I was able to burn a prototype for my film and after finding all it's many flaws began editing again, however when I was ready to burn my final copy it fails right at the very end. I've tried several ways to try and get around it but it doesn't seem to change anything. I've kept the burn speed as slow as possible as the first time I had it on max and the quality was terrible. 

After it fails it gives me a failure log, which says 

[03:17:15] NeroVision 3:08:00 AM	#42 Text 0 File DVDPlusDualLayer.cpp, Line 2236
[03:17:15] NeroVision Perform layer 1 to 2 jump before writing at address 2080736 (1FBFE0h)
[03:17:15] NeroVision 
[03:17:15] NeroVision 3:16:34 AM	#43 Text 0 File WriterStatus.cpp, Line 245
[03:17:15] NeroVision <D: HP DVD Writer 1270r> start writing Lead-Out at LBA 4088256 (3E61C0h), length 0 blocks
[03:17:15] NeroVision 
[03:17:15] NeroVision 3:16:34 AM	#44 Phase 43 File APIProgress.cpp, Line 259
[03:17:15] NeroVision Writing lead-out
[03:17:15] NeroVision 
[03:17:15] NeroVision 3:17:15 AM	#45 Text 0 File DVDPlusRW.cpp, Line 904
[03:17:15] NeroVision EndDAO: Last written address 4088256
[03:17:15] NeroVision 
[03:17:15] NeroVision 3:17:15 AM	#46 CDR -1135 File ThreadedTransferInterface.cpp, Line 1837
[03:17:15] NeroVision Write error
[03:17:15] NeroVision D: HP DVD Writer 1270r
[03:17:15] NeroVision 
[03:17:15] NeroVision 3:17:15 AM	#47 TRANSFER -24 File ThreadedTransferInterface.cpp, Line 1837
[03:17:15] NeroVision Could not perform end of Disc-at-once
[03:17:15] NeroVision 
[03:17:15] NeroVision 3:17:15 AM	#48 Text 0 File DVDPlusDualLayer.cpp, Line 1452
[03:17:15] NeroVision SetDriveCaps: Set LAST LBA of layer 1 to 0
[03:17:15] NeroVision 
[03:17:15] NeroVision 3:17:15 AM	#49 Phase 38 File APIProgress.cpp, Line 275
[03:17:15] NeroVision Burn process failed at 8x (11,080 KB/s)
[03:17:15] NeroVision 
[03:17:15] NeroVision Existing drivers:
[03:17:15] NeroVision Registry Keys:
[03:17:15] NeroVision HKLM\Software\Microsoft\Windows NT\CurrentVersion\WinLogon
[03:17:15] ExpressUI Burn process failed with status 3
[03:17:18] AMCLib Setting BURN lock on target drive to FALSE returned 0
[03:17:35] AMCUIBase Setting 'ENU' as Nero File Dialog language

Does anyone have any idea what I could do to get it to burn right? These 8G discs are expensive and I've already wasted 6...


----------



## JimE (Apr 16, 2009)

*Re: DVD burning with Nero failure...*

The only thing of use is the error itself: "[03:17:15] NeroVision Write error"

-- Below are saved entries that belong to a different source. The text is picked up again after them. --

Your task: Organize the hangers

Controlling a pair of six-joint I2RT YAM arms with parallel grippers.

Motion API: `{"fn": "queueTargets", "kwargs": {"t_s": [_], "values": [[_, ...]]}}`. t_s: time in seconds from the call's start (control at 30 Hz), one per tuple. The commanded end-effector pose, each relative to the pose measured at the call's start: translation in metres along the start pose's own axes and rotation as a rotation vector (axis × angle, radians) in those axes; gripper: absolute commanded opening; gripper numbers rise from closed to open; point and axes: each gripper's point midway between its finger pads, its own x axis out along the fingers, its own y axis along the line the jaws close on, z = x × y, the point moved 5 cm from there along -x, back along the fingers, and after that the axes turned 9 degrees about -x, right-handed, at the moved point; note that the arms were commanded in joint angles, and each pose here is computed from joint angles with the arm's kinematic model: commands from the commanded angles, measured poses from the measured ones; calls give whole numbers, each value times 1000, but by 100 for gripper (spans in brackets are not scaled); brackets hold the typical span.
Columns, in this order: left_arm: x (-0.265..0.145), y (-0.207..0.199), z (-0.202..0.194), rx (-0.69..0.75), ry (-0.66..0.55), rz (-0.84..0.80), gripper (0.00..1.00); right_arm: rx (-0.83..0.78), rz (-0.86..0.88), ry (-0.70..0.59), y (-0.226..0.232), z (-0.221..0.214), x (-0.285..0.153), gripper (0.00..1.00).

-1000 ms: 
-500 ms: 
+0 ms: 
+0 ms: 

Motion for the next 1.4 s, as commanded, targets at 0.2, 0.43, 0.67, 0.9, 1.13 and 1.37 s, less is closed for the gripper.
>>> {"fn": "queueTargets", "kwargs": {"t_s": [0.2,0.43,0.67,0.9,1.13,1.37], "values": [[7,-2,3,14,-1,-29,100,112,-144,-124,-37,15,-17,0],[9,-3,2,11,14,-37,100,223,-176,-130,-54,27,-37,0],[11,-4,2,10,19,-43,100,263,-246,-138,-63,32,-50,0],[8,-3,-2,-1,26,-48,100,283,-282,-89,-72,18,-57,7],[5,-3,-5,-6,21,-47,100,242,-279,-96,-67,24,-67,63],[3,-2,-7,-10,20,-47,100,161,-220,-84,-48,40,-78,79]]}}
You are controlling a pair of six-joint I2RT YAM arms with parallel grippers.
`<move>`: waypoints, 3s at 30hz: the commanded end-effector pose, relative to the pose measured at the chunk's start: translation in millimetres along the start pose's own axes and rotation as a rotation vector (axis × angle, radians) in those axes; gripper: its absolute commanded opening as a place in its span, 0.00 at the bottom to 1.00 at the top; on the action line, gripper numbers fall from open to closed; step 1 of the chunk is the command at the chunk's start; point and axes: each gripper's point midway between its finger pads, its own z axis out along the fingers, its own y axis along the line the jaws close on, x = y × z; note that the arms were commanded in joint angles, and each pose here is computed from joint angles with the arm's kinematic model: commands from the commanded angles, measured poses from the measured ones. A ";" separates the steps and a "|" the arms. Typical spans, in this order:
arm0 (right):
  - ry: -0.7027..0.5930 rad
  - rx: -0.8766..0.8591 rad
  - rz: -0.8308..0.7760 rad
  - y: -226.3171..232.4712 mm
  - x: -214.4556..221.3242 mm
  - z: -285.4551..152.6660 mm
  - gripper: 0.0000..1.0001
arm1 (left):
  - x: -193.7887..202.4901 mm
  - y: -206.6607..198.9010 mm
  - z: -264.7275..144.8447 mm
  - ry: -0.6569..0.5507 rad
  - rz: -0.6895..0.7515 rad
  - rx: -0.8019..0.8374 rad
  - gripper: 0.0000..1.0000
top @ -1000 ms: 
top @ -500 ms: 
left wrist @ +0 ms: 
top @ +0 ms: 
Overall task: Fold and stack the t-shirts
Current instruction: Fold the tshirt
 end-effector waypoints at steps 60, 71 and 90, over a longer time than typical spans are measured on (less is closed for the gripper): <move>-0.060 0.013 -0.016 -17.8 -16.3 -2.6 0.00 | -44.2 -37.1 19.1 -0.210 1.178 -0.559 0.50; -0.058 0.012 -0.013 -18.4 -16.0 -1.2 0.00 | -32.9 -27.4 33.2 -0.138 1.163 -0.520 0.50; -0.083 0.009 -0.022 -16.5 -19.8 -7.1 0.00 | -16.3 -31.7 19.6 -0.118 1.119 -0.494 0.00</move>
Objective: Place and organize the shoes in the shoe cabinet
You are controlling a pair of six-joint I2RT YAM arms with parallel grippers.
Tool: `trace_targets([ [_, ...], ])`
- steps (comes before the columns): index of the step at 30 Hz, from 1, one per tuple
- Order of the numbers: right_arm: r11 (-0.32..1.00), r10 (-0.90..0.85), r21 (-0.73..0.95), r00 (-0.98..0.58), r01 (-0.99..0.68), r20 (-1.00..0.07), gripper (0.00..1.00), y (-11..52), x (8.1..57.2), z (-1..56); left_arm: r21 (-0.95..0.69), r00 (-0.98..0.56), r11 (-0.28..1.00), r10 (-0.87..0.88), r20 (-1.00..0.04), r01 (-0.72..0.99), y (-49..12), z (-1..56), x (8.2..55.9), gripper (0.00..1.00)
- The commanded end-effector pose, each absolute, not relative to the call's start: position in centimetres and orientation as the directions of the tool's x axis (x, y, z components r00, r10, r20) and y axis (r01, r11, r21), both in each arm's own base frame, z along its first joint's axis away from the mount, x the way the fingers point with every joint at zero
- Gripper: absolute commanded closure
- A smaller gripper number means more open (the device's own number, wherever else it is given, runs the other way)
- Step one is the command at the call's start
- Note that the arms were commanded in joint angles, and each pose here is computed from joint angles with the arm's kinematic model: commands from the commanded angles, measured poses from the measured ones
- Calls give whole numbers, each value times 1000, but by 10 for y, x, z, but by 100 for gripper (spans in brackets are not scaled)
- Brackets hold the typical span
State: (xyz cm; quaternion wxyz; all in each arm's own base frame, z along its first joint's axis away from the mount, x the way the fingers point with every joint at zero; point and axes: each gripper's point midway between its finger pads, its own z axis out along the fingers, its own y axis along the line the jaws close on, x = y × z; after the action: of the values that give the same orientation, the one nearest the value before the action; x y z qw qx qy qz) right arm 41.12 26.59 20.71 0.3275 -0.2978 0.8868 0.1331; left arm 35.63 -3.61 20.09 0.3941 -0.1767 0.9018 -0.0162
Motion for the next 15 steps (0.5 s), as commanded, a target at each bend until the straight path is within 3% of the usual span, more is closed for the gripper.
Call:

Which could be caused by any number of things. My first thought would be media. As you haven't included the whole Nero log, I can't verify what you are using. In any case, you should be using Verbatim. Any other brand is trial and error with your burner and software.


----------



## mrben527 (Feb 26, 2010)

*Re: DVD burning with Nero failure...*

I've been using Memorex dual layer DVD+R and at every retail store I've checked that's the only 8.5G producer. I don't think I've ever seen Verbatim brand. Any idea as to why it burned the first time and never since? I'll try looking for Verbatim DVDs but is there any alternative way I can work around this problem?


----------



## joeten (Dec 4, 2008)

*Re: DVD burning with Nero failure...*

Hi you could try this http://www.dvdflick.net/guide/index_en.html though you might need to use the iso function and then burn it with img burn http://www.dvdflick.net/download.php http://www.ehow.co.uk/how_6908392_use-dvd-flick-burn-dvd.html http://www.imgburn.com/index.php?act=download


----------



## JimE (Apr 16, 2009)

*Re: DVD burning with Nero failure...*

Likely because Memorex is a low quality media.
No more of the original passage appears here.